Pourquoi est-ce important: Il est facile d’être victime d’un piratage visuel en public, c’est-à-dire de se faire voler des informations sensibles par quelqu’un qui regarde l’écran de votre ordinateur ou de votre tablette. Il existe des moyens d’éviter ce genre de situation, comme des protections d’écran en plastique qui rendent difficile la lecture du document à moins de se trouver juste devant. Microsoft travaille peut-être sur un système qui chiffre visuellement le document pendant que vous le lisez.
Un récent brevet de Microsoft décrit un système qui crypte un document, le rendant indéchiffrable pour toute personne autre que le lecteur. Cette technique code le document en modifiant les lettres de la partie texte du document d’origine. Le document est ensuite affiché dans un mode de confidentialité basé sur une version alpha-mixée du document, qui mélange les versions originale et codée. Le système utilise ensuite le suivi oculaire pour afficher la version codée du document dans les régions périphériques de la vue de l’utilisateur et la partie décodée au point de fixation de l’utilisateur.
De nombreuses solutions sur le marché répondent déjà à ce problème, allant des écrans de confidentialité physiques aux applications qui utilisent le suivi oculaire et les webcams pour permettre à la lumière de l’écran d’atteindre les yeux de l’utilisateur visé tout en empêchant la lumière d’atteindre les yeux d’un passant. Cependant, elles ont toutes des limites.

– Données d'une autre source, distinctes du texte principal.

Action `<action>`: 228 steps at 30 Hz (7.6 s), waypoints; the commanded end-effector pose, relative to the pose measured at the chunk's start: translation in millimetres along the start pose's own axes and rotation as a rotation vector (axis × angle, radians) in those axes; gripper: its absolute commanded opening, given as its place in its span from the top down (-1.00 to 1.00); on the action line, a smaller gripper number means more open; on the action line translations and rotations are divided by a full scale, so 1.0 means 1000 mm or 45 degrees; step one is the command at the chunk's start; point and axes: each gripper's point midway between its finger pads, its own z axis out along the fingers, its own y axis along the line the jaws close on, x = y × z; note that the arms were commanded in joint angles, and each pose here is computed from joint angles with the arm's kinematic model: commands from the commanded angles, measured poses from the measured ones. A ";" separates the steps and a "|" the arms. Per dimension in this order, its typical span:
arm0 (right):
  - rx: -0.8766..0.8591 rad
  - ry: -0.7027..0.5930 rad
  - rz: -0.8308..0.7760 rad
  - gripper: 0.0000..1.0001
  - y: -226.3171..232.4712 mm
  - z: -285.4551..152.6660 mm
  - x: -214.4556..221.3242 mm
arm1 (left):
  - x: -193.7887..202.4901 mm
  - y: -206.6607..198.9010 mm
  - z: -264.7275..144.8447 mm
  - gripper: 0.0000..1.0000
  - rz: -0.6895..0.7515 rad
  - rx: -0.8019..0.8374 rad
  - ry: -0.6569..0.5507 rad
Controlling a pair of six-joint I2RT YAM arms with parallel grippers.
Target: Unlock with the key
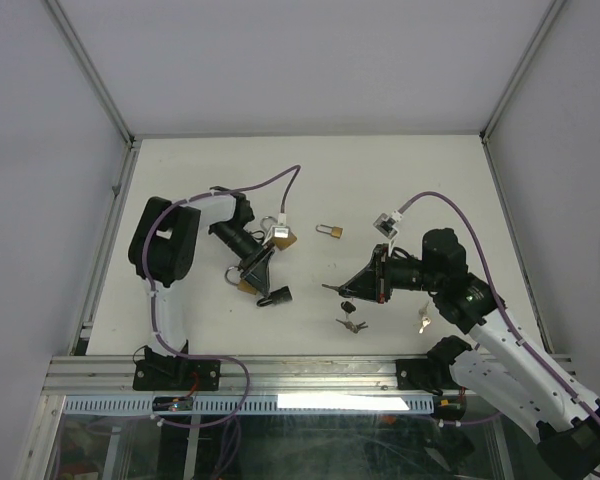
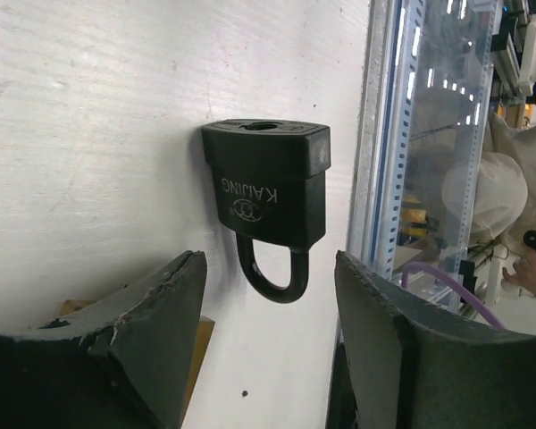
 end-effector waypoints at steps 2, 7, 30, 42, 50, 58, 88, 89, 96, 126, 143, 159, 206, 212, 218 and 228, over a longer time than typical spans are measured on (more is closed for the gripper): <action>-0.029 -0.072 -0.052 1.00 0.017 -0.006 -0.020 | -0.020 0.015 -0.020 -0.56 0.238 -0.156 -0.060; -0.030 -0.079 -0.055 1.00 0.018 -0.007 -0.021 | -0.045 0.016 -0.034 -0.98 0.294 -0.332 -0.130; -0.039 -0.117 -0.073 1.00 0.024 -0.013 -0.020 | -0.053 -0.022 0.026 -0.98 0.590 -0.828 -0.110; -0.024 -0.113 -0.075 1.00 0.021 -0.013 -0.019 | -0.027 0.007 0.033 -0.84 0.713 -0.872 -0.003; -0.007 -0.114 -0.073 1.00 0.020 -0.014 -0.019 | -0.025 0.006 0.040 -0.13 0.762 -0.820 -0.003; -0.007 -0.115 -0.075 1.00 0.020 -0.014 -0.021 | -0.021 0.006 0.044 0.99 0.745 -0.800 -0.006; -0.273 -0.168 0.749 1.00 -0.010 0.031 -0.008 | -0.068 -0.129 -0.054 1.00 1.809 -0.699 0.410; -0.284 -0.145 0.780 1.00 -0.014 0.033 0.000 | -0.070 -0.133 -0.052 1.00 1.813 -0.681 0.398; -0.362 -0.123 0.669 1.00 -0.008 0.030 0.009 | -0.069 -0.173 -0.030 1.00 1.805 -0.503 0.296; -0.393 -0.107 0.258 1.00 0.005 0.012 0.030 | -0.052 -0.251 0.021 1.00 2.051 -0.092 0.429; -0.404 -0.131 -0.088 1.00 0.020 -0.002 0.032 | -0.045 -0.254 0.026 1.00 2.139 -0.064 0.475; -0.452 -0.118 -0.137 1.00 0.030 -0.008 0.032 | -0.049 -0.244 0.025 1.00 2.126 -0.142 0.502; -0.037 -0.325 1.263 1.00 0.018 -0.035 0.013 | -0.083 -0.182 -0.007 1.00 2.071 -1.009 0.153; -0.018 -0.316 1.403 1.00 0.014 -0.034 0.015 | -0.108 -0.176 0.000 1.00 2.043 -1.070 0.075; -0.183 -0.242 1.685 1.00 -0.001 -0.016 0.008 | -0.143 -0.176 0.004 1.00 2.020 -1.084 -0.062; -0.213 -0.234 1.735 1.00 0.006 -0.029 -0.018 | -0.151 -0.170 -0.003 1.00 1.919 -1.077 -0.164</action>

Les écrans de confidentialité rendent l’affichage terne aux yeux de l’utilisateur, car il est difficile d’atteindre une efficacité lumineuse de 100 %. Par ailleurs, le fait de brouiller ou d’assombrir sans discernement les zones non fixées de l’écran rend la lecture du texte plus difficile, car cela s’apparente à la lecture à travers un télescope.

Selon le Ponemon Institute, le piratage visuel est un problème répandu. En 2015, l’institut a mené une expérience aux États-Unis révélant à quel point il était facile de capturer des informations sensibles d’une entreprise grâce au piratage visuel. Une expérience similaire mais élargie, sponsorisée par 3M en 2016, incluait des bureaux en Chine, en France, en Allemagne, en Inde, au Japon, en Corée du Sud et au Royaume-Uni.
L’étude de 3M a révélé que dans 91 % des cas, un hacker infiltré a piraté des informations visuellement. Dans près de la moitié des cas, un hacker visuel infiltré a pu obtenir des informations en 15 minutes ou moins. Les hackers ont obtenu 52 % des informations sensibles sur les écrans d’ordinateur des employés et n’ont été pris que dans 32 % des cas. Les résultats concordent avec ceux obtenus dans l’étude plus restreinte du Ponemon Institute.